Throwback Thursday: Summer Camp Days

Thursday, June 23, 2016

For eleven years of my young life, I had the opportunity to attend-and later work at-Camp Seafarer in Arapahoe, North Carolina.  It's "more than a vacation," as the promotional videos and booklets claim; it's a place where dancing and singing on the tables at meals is normal, everything from lost teeth to high personal achievement is celebrated, and the biggest social event each week is the all-camp dance with the boys' camp down the street.  It's the kind of place where mothers (like mine) send their daughters years after they attended themselves, campers attend for as few as one to as many as sixteen summers, and a place that brings life and double the population to a little ole' town on the coast of North Carolina.


With the first week of the summer session kicked into full gear this past Sunday, I was reminded that it had been three years since I drove through the gates for the last time headed home after what was the best summer of my life (at the time) and my last at camp.  Having spent plenty of time on both sides of the camp experience (camper and counselor), I thought to myself that it would make an interesting #ThrowbackThursday to reminisce on some of my greatest memories/lessons from my summer camp days.

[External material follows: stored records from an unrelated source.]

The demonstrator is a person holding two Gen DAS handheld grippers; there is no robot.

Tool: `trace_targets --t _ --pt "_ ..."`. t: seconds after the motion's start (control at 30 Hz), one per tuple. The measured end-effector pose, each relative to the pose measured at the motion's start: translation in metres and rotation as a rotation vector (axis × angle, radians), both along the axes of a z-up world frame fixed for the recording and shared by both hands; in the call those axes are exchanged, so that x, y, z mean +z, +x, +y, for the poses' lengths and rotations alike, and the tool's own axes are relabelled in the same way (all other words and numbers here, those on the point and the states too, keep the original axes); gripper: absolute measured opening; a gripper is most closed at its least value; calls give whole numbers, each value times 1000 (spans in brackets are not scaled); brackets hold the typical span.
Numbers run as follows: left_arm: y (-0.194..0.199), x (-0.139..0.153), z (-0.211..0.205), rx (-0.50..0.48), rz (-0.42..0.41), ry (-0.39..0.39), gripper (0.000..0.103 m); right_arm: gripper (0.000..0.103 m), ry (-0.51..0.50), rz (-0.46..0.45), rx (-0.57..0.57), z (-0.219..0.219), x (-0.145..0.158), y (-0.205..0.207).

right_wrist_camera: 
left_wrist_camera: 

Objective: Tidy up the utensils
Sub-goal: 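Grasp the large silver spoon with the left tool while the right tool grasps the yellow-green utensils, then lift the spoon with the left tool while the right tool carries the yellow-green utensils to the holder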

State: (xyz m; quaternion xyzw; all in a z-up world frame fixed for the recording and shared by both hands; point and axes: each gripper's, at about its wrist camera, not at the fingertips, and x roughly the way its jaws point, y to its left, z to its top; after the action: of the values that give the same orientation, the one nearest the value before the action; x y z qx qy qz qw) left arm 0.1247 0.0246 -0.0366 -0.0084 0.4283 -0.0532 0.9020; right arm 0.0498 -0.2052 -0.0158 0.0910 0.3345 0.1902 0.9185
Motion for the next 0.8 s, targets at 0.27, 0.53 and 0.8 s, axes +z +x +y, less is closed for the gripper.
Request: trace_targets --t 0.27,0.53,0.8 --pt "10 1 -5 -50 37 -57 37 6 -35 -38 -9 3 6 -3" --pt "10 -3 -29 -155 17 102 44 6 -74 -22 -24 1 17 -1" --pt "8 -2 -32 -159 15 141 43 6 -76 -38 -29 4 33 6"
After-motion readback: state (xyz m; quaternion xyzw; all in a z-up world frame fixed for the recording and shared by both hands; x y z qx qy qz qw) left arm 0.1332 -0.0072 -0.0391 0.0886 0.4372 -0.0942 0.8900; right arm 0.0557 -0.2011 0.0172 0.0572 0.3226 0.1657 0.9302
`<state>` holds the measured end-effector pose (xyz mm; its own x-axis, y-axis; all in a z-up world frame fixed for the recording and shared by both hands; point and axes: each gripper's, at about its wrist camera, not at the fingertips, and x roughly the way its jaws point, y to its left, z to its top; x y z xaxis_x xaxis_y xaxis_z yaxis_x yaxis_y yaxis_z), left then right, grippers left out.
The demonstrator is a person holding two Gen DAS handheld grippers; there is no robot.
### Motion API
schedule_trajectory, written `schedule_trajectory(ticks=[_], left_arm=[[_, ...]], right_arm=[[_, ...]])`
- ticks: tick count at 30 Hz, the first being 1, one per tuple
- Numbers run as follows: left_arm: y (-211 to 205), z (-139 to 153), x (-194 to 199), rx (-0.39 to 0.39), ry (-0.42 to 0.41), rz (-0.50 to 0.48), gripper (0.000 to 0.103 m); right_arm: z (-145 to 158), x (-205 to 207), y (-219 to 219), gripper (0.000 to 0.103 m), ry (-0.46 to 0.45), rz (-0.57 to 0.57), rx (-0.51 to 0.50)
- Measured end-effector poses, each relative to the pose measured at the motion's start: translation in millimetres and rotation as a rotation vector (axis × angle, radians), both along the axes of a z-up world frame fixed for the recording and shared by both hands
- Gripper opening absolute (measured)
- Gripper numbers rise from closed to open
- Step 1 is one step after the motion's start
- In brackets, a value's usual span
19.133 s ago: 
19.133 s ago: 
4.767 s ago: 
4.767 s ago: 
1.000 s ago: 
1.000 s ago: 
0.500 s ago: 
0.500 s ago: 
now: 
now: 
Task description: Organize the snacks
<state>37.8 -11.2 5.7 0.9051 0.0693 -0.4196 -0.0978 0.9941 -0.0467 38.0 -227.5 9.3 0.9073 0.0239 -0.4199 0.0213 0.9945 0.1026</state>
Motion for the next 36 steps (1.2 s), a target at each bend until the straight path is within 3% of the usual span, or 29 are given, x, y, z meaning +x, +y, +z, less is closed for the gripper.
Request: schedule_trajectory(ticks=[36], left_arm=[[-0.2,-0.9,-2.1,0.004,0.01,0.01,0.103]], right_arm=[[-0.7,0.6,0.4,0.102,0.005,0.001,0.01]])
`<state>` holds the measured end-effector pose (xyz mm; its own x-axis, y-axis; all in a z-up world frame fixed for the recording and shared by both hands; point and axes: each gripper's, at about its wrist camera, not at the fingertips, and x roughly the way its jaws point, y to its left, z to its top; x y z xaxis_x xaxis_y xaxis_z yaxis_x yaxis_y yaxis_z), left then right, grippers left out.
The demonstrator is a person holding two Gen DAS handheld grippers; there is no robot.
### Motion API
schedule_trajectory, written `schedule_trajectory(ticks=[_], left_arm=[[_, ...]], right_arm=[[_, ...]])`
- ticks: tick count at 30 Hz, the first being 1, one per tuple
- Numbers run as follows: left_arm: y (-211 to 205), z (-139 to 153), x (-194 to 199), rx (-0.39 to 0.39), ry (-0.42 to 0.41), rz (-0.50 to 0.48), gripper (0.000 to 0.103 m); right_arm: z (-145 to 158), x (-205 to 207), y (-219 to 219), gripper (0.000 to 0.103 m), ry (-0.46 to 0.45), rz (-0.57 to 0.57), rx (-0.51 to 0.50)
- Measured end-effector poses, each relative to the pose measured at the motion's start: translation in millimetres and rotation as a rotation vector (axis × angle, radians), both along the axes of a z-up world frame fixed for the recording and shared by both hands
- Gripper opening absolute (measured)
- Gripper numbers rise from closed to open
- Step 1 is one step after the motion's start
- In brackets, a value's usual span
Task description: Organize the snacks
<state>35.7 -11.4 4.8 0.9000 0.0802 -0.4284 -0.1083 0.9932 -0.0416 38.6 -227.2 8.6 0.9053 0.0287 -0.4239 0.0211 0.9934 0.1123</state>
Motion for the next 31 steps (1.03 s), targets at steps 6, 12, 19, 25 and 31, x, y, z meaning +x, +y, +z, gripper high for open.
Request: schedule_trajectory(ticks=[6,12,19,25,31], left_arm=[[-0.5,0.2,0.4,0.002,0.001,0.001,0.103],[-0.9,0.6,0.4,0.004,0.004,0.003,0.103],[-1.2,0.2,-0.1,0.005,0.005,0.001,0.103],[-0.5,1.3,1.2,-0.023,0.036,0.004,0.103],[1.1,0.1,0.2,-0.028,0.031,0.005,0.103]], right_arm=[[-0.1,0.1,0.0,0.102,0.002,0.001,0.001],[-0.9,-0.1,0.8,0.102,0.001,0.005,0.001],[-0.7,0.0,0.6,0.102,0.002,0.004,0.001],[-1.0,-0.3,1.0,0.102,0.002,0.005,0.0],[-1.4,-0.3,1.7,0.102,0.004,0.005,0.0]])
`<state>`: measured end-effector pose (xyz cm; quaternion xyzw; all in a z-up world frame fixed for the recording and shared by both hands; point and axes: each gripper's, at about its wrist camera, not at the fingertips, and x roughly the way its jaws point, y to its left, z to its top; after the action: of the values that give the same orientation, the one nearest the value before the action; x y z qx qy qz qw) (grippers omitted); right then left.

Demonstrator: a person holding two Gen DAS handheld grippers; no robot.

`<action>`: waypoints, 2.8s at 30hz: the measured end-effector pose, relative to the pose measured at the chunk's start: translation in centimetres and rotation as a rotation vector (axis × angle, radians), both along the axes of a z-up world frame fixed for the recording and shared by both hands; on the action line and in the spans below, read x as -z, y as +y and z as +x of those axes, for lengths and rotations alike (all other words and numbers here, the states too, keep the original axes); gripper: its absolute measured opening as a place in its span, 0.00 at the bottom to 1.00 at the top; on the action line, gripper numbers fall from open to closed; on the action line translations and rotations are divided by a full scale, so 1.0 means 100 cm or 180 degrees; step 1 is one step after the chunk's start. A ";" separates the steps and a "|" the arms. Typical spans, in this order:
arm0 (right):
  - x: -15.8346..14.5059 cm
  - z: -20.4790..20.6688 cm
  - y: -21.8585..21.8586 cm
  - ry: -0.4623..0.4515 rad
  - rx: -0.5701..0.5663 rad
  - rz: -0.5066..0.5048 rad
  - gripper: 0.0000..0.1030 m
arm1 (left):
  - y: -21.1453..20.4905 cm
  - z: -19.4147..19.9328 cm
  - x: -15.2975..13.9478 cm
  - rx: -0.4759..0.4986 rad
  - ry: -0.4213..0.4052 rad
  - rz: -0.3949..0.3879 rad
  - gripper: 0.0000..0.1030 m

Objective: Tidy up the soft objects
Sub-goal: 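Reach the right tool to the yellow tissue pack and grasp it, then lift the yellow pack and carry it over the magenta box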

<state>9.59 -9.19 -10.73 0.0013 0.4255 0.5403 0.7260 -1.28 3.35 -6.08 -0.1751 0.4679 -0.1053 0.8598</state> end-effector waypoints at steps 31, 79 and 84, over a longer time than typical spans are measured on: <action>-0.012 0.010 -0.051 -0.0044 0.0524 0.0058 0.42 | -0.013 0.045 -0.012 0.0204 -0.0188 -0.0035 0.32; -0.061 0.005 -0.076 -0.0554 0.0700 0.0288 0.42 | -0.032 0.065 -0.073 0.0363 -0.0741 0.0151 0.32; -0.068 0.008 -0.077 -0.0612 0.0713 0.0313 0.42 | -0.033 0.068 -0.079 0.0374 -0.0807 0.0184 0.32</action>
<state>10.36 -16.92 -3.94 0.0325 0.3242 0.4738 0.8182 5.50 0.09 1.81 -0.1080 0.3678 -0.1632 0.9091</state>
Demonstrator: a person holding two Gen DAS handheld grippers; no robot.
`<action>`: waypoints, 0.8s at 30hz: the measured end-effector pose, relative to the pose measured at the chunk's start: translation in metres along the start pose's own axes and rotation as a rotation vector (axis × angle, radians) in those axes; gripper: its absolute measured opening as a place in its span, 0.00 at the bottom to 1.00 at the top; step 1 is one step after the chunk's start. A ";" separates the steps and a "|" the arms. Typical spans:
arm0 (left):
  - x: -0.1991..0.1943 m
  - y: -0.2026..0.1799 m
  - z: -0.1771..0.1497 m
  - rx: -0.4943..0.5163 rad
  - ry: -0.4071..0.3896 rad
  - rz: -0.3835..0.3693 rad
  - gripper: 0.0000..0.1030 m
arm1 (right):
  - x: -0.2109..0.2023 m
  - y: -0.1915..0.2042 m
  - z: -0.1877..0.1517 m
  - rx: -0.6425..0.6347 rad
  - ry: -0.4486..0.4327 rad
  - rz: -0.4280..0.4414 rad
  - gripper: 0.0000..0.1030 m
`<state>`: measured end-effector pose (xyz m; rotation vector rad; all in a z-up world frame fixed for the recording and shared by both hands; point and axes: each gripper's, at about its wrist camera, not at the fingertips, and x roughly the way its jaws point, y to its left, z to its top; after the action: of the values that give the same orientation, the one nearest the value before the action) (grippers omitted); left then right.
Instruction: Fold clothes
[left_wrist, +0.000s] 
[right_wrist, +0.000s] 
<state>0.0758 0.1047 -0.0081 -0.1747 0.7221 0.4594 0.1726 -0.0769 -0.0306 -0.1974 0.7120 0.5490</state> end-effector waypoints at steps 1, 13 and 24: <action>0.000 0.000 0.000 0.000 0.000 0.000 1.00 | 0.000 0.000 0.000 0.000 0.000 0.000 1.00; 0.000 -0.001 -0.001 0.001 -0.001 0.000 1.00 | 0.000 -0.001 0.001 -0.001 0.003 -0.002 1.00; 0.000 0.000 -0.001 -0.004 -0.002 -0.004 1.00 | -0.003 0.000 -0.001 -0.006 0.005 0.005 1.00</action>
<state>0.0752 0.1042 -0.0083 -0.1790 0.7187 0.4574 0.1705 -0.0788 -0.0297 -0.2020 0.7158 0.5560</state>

  • Camp is magical.  Coming from an age where technology is omnipresent, it is remarkable to see what kids can do when they are in an atmosphere without phones or computers.  The sole foundation of camp is building relationships amongst campers and between campers and staff members.  Relationships are formed on the basis of mutual contact, togetherness, living proximity and mutual interest.  As a camper, I made my best friends by participating in activities with them and they are still some of my best friends today even if we only saw each other for a few weeks each year.
  • If you're ever feeling down on yourself or life, talk to a child.  I 100% believe in this, and it is part of the reason why I want to go into a profession working with kids.  Living in close quarters with little people (as my co-counselors and I called them) could be challenging sometimes, but it always made my day to talk to them.  The way they get so excited about the smallest things or the simple ways they can connect with each other is cute to watch and even more inspiring to see happen right in front of you.  Not to mention, they absolutely adore anybody who is taller than them and willing to give them a piggyback ride.  I still have some of the cute notes my campers wrote to me during the summers I worked at camp.
  • Celebrate the littlest things.  One of my favorite parts about camp was going to the mess hall each day.  Not because of the food (then again...food...yum), but because of the excitement that would be cabins standing on their benches and screaming about something.  Usually it was about an achievement like "Cabin 4 is 100% Opti Sailor!" or "Cabin 13 is 100% Alfa!" but sometimes it would be cheering for a lost tooth or a cabinmate's birthday.  Even more fun would be the once-a-meal food contest.  Someone would think that they had the longest french fry, largest carrot wedge, smallest grape, cleanest chicken bone or whatever.  The kids would get so excited about those little contests and celebrations that I started to celebrate my own little successes in life, sometimes as small as getting out of bed in the morning (lol) or as big as doing well on a test.  Because of camp, I learned that every moment is precious so we must celebrate as much as we can.
  • Traditions are special.  For as long as camp has been in session, traditions have been set in place for us to follow each summer: sailor shirts at fried chicken lunch on Sunday, bugles instead of alarm clocks, hour long rest periods each day (hallelujah for nap time), pep rallies in the morning, Sunday morning lazy breakfasts, fried shrimp and hush puppies on Long Cruise, and more.  These traditions allowed me to make a special connection with my mom, who attended camp before I did, as well as with my campers, some of whom still attend Seafarer to this day.  These traditions are what makes camp "camp," and is part of the reason campers continue to return each summer.  Some of my favorite camp memories revolve around these traditions, and I am forever grateful to have had the opportunity to live and experience them.
  • Every end is a new beginning.  Each 4-week session concludes with what is called the candlelight ceremony.  It is when the camp gathers together in the mess hall for the last time each summer, to sing and really reflect on what the session means to them.  Usually (what is supposed to be) silence is drowned out by the tears of campers who realize the end is near and it is time to go home, but it is an incredibly meaningful experience.  Candlelight celebrates the end of a session as everyone prepares to go back to the world of home, school, extracurricular activities and such.  It's a beautiful but bittersweet atmosphere, but we always know that camp will be a part of us.  I was fortunate to end my last candlelight with an outstanding honor cabin and felt comfortable leaving camp, even if I didn't know when or if I would come back.  Three years out now I still miss it as always, but I am grateful for the foundation it gave me in my life as I continue to move on and start a new chapter.